◆ **WHAT YOU WILL DO**:
Exactly reproduce the lines from the one containing "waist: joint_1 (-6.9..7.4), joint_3" through the last line of the data, both ends included, leaving out pictures.

BEGIN DATA SEGMENT

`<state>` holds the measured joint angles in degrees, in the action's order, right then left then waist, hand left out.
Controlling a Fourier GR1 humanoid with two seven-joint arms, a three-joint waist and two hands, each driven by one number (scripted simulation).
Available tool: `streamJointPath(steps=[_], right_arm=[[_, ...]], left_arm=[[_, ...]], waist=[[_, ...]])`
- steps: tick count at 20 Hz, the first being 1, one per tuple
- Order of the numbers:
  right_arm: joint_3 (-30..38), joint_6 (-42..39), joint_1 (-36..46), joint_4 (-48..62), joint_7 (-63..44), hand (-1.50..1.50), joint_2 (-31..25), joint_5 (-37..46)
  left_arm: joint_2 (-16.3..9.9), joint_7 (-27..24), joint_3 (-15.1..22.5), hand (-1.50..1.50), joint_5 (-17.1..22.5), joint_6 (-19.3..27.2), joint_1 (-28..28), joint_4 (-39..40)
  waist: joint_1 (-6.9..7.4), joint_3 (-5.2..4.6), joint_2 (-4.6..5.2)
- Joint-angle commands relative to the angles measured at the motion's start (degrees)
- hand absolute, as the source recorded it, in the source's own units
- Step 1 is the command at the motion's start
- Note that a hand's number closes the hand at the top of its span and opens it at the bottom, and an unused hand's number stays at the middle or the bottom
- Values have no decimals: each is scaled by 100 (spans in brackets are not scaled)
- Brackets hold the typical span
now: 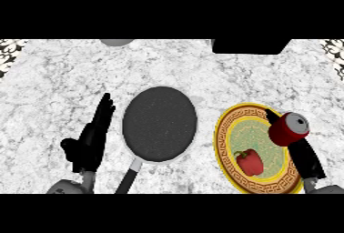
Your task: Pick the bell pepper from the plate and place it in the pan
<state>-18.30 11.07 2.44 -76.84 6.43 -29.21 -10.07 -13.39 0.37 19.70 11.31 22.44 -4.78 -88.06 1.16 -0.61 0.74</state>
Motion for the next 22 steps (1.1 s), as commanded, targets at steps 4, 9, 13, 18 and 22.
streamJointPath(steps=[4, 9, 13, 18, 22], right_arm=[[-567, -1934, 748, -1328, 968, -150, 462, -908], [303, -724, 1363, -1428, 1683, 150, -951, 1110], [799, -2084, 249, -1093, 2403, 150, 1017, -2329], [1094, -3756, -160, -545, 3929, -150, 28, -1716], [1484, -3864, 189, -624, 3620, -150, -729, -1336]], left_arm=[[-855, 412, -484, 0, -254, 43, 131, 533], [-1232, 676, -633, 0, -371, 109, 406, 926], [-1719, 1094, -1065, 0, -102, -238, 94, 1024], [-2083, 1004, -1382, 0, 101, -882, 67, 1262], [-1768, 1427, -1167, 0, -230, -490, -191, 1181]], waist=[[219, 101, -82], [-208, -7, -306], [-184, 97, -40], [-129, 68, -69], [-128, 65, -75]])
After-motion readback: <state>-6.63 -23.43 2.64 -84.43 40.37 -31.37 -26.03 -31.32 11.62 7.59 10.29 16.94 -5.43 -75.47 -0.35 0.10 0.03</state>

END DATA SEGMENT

◆ **WRITTEN REPLY**:
  waist: joint_1 (-6.9..7.4), joint_3 (-5.2..4.6), joint_2 (-4.6..5.2)
- Joint-angle commands relative to the angles measured at the motion's start (degrees)
- hand absolute, as the source recorded it, in the source's own units
- Step 1 is the command at the motion's start
- Note that a hand's number closes the hand at the top of its span and opens it at the bottom, and an unused hand's number stays at the middle or the bottom
- Values have no decimals: each is scaled by 100 (spans in brackets are not scaled)
- Brackets hold the typical span
now: 
Your task: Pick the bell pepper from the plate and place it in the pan
<state>-18.30 11.07 2.44 -76.84 6.43 -29.21 -10.07 -13.39 0.37 19.70 11.31 22.44 -4.78 -88.06 1.16 -0.61 0.74</state>
Motion for the next 22 steps (1.1 s), as commanded, targets at steps 4, 9, 13, 18 and 22.
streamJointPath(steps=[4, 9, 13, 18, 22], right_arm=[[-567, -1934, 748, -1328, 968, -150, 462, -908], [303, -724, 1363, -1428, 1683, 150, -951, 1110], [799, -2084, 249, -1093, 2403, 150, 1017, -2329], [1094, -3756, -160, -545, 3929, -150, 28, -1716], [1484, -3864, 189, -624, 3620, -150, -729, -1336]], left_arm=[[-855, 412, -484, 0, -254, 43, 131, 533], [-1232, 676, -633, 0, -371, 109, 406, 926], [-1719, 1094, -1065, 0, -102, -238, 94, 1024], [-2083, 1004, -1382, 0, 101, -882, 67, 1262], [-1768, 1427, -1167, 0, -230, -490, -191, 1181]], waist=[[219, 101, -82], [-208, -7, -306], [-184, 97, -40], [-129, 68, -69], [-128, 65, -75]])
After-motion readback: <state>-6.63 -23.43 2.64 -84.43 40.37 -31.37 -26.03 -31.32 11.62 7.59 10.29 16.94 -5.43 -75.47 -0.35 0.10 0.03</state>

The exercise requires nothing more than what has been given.